Несчастливая женщина | страница 45
Видимо, я пытаюсь сказать, что голос ее был нежно чист, будто крошечная свечка горела в громадном сумеречном храме, построенном во имя доктрины, что так и не была до конца выражена, и никогда в нем никого не почитали.
Она сказала мне, как ей понравилась телеграмма, какая красивая, и пусть я ей еще такого напишу, и еще повторила, какая красивая была телеграмма.

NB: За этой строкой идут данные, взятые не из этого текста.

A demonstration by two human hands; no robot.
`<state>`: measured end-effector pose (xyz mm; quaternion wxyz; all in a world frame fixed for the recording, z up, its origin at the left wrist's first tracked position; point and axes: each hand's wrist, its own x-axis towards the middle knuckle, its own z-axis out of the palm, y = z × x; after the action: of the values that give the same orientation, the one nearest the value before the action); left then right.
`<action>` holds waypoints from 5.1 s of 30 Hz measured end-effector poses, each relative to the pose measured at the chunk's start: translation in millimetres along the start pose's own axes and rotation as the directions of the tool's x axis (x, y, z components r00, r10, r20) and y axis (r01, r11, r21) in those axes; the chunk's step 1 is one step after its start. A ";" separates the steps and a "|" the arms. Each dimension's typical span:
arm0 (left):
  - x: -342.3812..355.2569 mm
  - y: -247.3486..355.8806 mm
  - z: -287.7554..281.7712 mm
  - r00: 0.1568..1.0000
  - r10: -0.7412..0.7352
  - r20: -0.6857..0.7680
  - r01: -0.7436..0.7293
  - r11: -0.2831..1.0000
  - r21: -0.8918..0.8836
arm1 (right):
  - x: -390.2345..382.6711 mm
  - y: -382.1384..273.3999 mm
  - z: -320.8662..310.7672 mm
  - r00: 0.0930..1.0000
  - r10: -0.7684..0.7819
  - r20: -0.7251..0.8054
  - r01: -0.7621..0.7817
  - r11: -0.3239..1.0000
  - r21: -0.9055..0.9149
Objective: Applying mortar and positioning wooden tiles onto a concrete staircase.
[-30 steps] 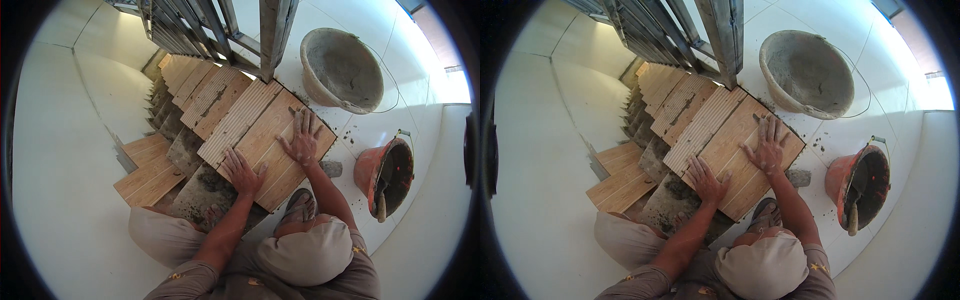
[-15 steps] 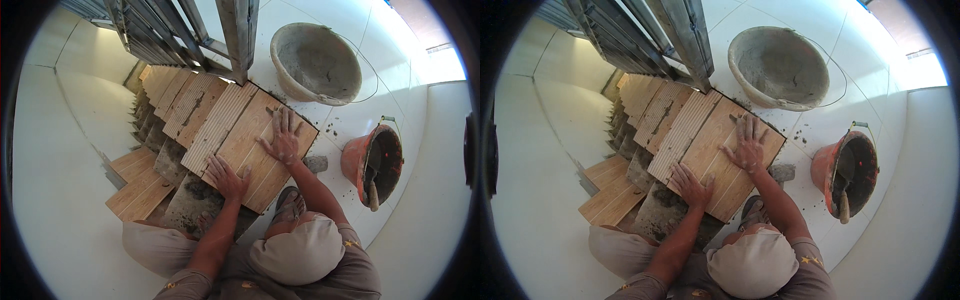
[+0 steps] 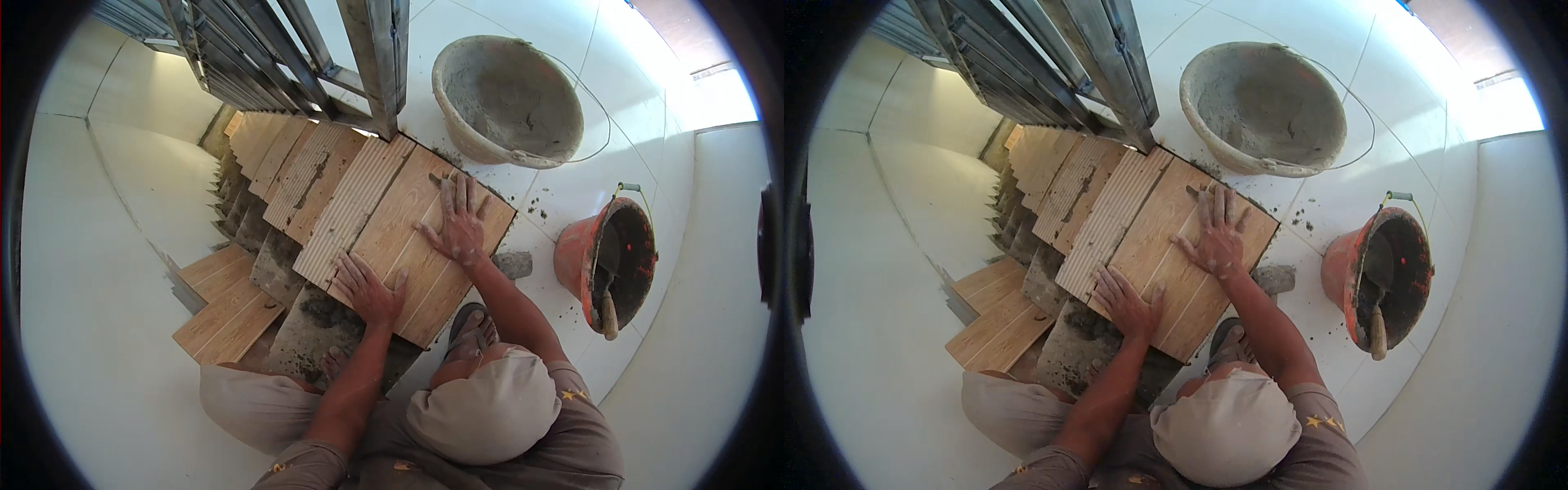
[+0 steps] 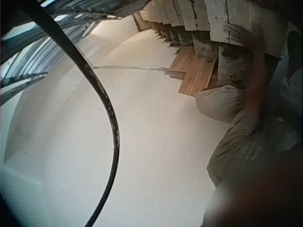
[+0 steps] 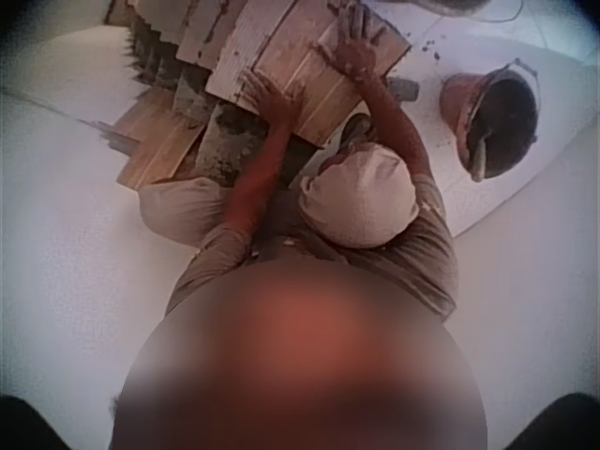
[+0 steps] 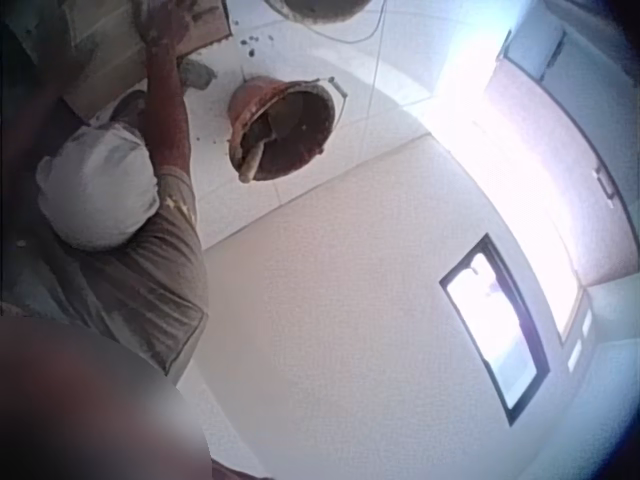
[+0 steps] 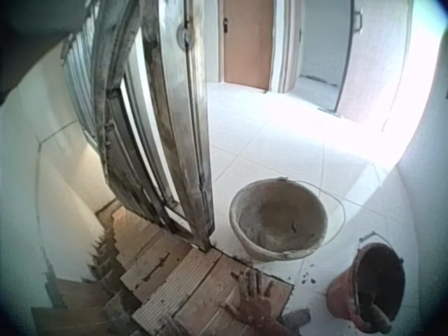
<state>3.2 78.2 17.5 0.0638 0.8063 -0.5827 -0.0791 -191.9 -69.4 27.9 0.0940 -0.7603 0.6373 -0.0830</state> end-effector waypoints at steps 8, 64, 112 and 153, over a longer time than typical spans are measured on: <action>1.7 -0.1 -1.3 1.000 0.004 -0.028 -0.005 1.000 -0.013 | -6.1 -2.1 -0.7 0.999 0.018 0.037 -0.019 0.999 0.026; 3.2 3.3 2.9 0.999 0.010 -0.044 -0.011 1.000 -0.015 | -3.0 1.7 6.1 1.000 0.001 -0.011 -0.001 1.000 -0.011; 64.0 23.1 10.0 0.958 0.287 0.022 -0.288 0.957 0.037 | 8.0 -0.4 11.0 0.997 0.066 0.036 -0.068 0.995 0.072; 61.3 25.2 7.5 0.965 0.255 0.060 -0.256 0.967 0.012 | 5.1 0.1 11.5 0.999 0.045 -0.022 -0.043 0.993 0.112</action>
<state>-2.8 12.0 11.7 0.0486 0.7224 -0.6841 -0.0879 -188.3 -74.0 16.8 0.1305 -0.7386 0.6493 -0.1256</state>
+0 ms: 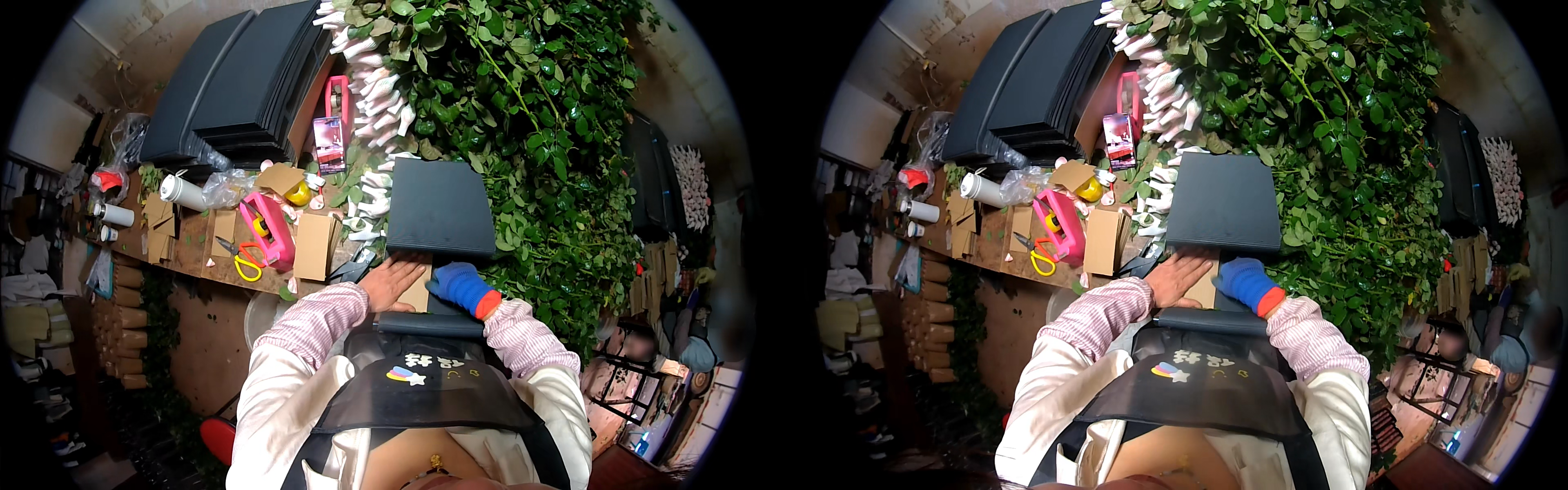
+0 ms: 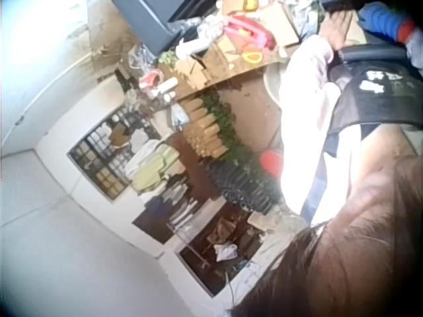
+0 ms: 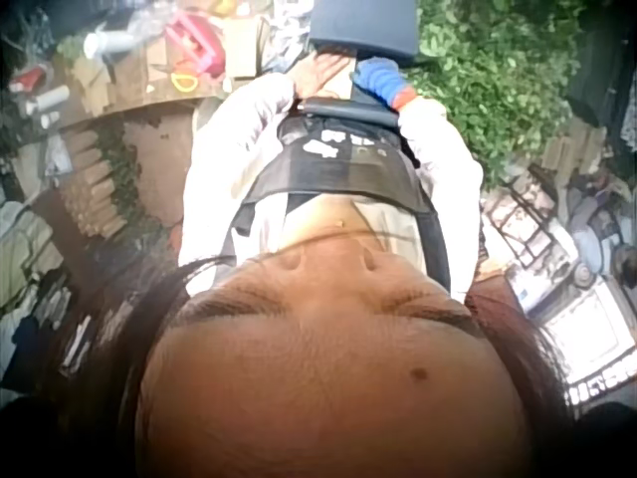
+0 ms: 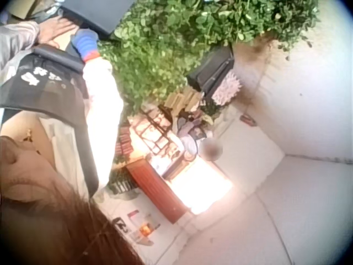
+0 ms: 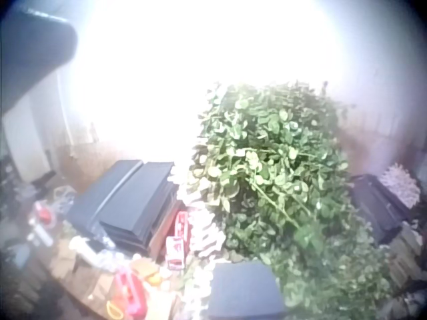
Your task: The person places white flower buds into a black rectangular tray, then adds green leafy branches on top to cover them. The person closes the tray and sets it aside, repeating the process with another tray.
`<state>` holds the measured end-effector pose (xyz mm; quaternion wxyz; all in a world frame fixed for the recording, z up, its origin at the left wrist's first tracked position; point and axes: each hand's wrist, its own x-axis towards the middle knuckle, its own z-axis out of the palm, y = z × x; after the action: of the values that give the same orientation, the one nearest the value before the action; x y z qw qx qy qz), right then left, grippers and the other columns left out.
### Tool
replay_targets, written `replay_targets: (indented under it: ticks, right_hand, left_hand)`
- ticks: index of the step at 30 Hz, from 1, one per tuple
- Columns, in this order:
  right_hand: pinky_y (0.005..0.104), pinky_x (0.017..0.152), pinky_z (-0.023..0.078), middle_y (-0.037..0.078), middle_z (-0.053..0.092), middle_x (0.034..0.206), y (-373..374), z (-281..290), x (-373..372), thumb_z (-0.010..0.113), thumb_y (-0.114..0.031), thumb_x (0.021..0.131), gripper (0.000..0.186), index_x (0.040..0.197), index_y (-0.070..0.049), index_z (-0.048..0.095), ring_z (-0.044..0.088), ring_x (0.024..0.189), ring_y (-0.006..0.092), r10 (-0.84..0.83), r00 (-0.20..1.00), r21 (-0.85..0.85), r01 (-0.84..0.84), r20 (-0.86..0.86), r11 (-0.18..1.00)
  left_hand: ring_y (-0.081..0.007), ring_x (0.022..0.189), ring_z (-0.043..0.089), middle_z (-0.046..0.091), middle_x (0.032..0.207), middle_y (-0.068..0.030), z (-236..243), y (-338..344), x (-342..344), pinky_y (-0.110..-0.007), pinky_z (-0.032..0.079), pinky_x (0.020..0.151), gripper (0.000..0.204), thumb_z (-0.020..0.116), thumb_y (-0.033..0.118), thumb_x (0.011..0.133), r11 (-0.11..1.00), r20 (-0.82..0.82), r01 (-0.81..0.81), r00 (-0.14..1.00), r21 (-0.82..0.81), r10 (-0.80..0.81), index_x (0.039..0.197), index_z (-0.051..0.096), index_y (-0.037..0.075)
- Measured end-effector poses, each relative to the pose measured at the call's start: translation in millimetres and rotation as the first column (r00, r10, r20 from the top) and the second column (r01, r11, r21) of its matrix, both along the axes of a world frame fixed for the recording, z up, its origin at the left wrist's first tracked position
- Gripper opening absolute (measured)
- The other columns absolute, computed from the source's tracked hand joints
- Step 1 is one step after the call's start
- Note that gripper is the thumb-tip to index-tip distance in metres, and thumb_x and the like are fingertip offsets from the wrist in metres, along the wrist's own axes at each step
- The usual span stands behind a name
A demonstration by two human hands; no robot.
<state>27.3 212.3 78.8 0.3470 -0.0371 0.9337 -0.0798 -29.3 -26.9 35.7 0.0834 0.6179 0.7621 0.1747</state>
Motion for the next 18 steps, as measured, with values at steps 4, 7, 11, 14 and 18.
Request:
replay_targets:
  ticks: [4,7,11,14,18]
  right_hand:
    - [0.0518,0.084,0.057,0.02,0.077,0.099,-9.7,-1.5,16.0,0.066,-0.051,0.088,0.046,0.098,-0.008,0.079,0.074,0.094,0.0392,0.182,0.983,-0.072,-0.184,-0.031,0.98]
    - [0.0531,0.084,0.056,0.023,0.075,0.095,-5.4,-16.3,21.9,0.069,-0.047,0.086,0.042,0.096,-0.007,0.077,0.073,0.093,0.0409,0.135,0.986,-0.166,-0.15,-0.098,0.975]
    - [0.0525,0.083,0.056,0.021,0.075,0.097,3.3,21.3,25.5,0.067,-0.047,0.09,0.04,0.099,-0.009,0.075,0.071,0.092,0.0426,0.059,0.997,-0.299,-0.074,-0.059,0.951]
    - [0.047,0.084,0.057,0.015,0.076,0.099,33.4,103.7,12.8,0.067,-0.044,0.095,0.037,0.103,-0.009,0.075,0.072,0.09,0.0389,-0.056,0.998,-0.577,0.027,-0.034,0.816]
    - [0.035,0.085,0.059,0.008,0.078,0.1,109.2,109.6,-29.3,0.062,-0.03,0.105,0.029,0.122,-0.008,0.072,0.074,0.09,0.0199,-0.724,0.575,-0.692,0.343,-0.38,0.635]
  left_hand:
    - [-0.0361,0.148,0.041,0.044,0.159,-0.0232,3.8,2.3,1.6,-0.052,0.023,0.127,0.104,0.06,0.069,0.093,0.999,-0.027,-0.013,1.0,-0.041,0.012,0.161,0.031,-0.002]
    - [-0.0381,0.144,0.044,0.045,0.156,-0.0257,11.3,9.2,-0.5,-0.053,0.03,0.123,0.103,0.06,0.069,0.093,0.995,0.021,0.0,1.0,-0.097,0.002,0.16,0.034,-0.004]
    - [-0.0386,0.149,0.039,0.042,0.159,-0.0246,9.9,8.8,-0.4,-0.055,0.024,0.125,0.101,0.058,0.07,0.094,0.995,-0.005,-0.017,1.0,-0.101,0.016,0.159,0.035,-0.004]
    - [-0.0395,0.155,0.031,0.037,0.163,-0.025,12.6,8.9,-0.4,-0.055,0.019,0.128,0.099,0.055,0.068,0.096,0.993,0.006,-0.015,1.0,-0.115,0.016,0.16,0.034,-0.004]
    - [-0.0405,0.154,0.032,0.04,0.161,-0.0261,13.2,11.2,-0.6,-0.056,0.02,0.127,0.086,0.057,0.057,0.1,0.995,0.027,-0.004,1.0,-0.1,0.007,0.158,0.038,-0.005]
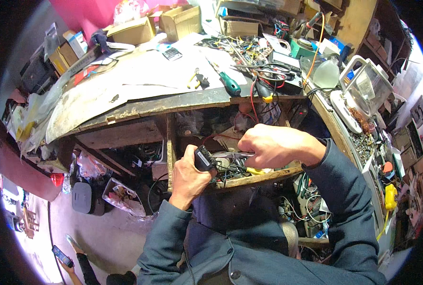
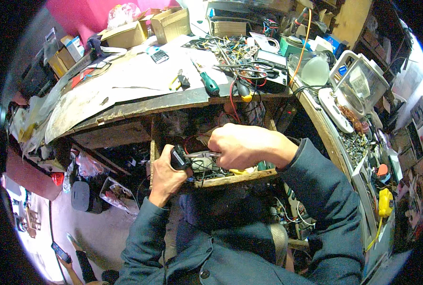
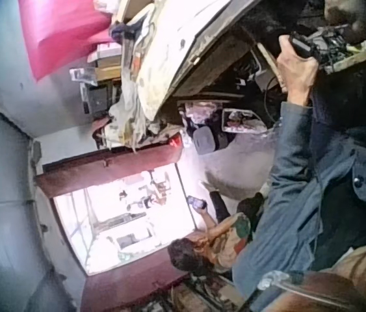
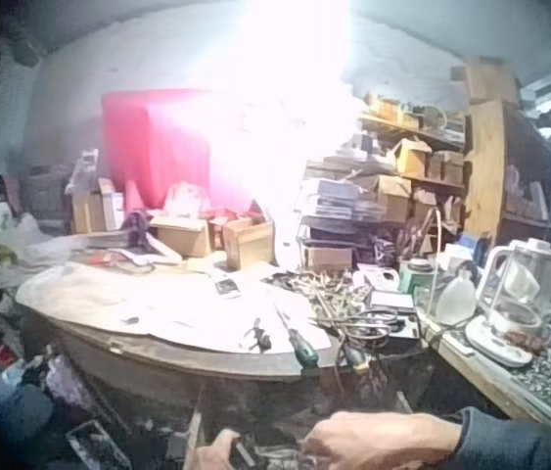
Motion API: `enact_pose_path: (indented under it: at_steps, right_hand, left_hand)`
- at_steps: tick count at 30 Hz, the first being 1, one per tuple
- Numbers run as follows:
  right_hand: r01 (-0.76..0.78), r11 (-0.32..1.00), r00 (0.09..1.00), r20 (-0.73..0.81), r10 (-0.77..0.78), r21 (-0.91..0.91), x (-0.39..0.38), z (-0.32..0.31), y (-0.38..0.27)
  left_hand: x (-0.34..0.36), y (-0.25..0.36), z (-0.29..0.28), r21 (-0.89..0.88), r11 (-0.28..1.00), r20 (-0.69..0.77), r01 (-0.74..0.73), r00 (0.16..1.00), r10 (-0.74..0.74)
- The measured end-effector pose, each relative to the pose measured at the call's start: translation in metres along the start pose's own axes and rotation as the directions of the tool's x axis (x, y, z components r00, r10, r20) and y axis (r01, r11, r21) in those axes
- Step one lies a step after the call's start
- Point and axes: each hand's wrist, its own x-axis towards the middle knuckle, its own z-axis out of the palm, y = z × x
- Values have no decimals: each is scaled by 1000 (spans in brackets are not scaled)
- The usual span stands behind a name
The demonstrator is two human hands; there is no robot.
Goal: The person uses pliers to cut wires and remove a casing from a small electronic device. They then handle the exposed circuit board and components, inspecting the internal parts.
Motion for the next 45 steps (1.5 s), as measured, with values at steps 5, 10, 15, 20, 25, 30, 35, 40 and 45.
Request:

В телеграмме я написал вот что:
СЛОВА — ЦВЕТЫ ИЗ НИЧЕГО. Я ЛЮБЛЮ ТЕБЯ.
— Мне так хорошо стало, — сказала она. — Такая красивая. Пожалуйста, напиши еще.
Мне нужно прервать эту книгу на пару минут — пойду проверю за сараем, не там ли потерявшийся котенок. Несколько дней назад заходил сосед, сказал, что они потеряли котенка и, пожалуйста, не мог бы я его поискать. Мне кажется, я слышал, как за сараем возится кошка.
Я сначала не был уверен, да и сейчас не особо, но я все-таки проверю. Я скоро…
Котенка нету, зато я спугнул белохвостого оленя — он лежал в высокой траве, в двадцати пяти футах от меня в каком-то опустевшем загоне, воспоминании о девятнадцатом веке. Я сказал:
— Кис-кис-кис-кис, — на один раз больше, чем нужно, и олень вскочил и перепрыгнул ограду.
Великолепный белохвостый самец, он непринужденно перелетел давнишнюю человеческую постройку. Вероятно, люди, соорудившие этот загон, лежат теперь на местных кладбищах.
Гром ненадолго прекратился, а теперь вот начинается опять, и воздух полон дрейфующего тополиного пуха. Он влетает на веранду, где я пишу.
Он только сегодня появился.
Напоминает абстрактный снег конца июня.
Помню, два года назад, в 1980-м, он так же повсюду летал перед моим отъездом в Колорадо, где я ввязался в удивительный роман с блистательной молодой поэтичной японкой.
Она теперь вернулась в Японию, откуда мне пишет неотвязные письма, старается пробудить во мне эмоции, которые, как ни странно, оживают и засыпают, оставляя меня в тревоге и недоумении. Хотел бы я знать, наша связь закончилась или переходит в следующую стадию.
Интересно, увижу ли я ее снова, кроме как, может, на фотографиях. Я видел ее фото двухлетней давности — она тогда приезжала из Колорадо в Монтану, ко мне в гости. Какие-то наши друзья ее сфотографировали, а снимок мне впервые показали несколько недель назад.
На фото она стоит — длинные черные волосы нежное изящество, капризное лицо — у реки Файерхоул в Йеллоустонском национальном парке.
Ей тогда было двадцать три года, а выглядела на пятнадцать.
Сейчас ей двадцать пять, а мне сорок семь.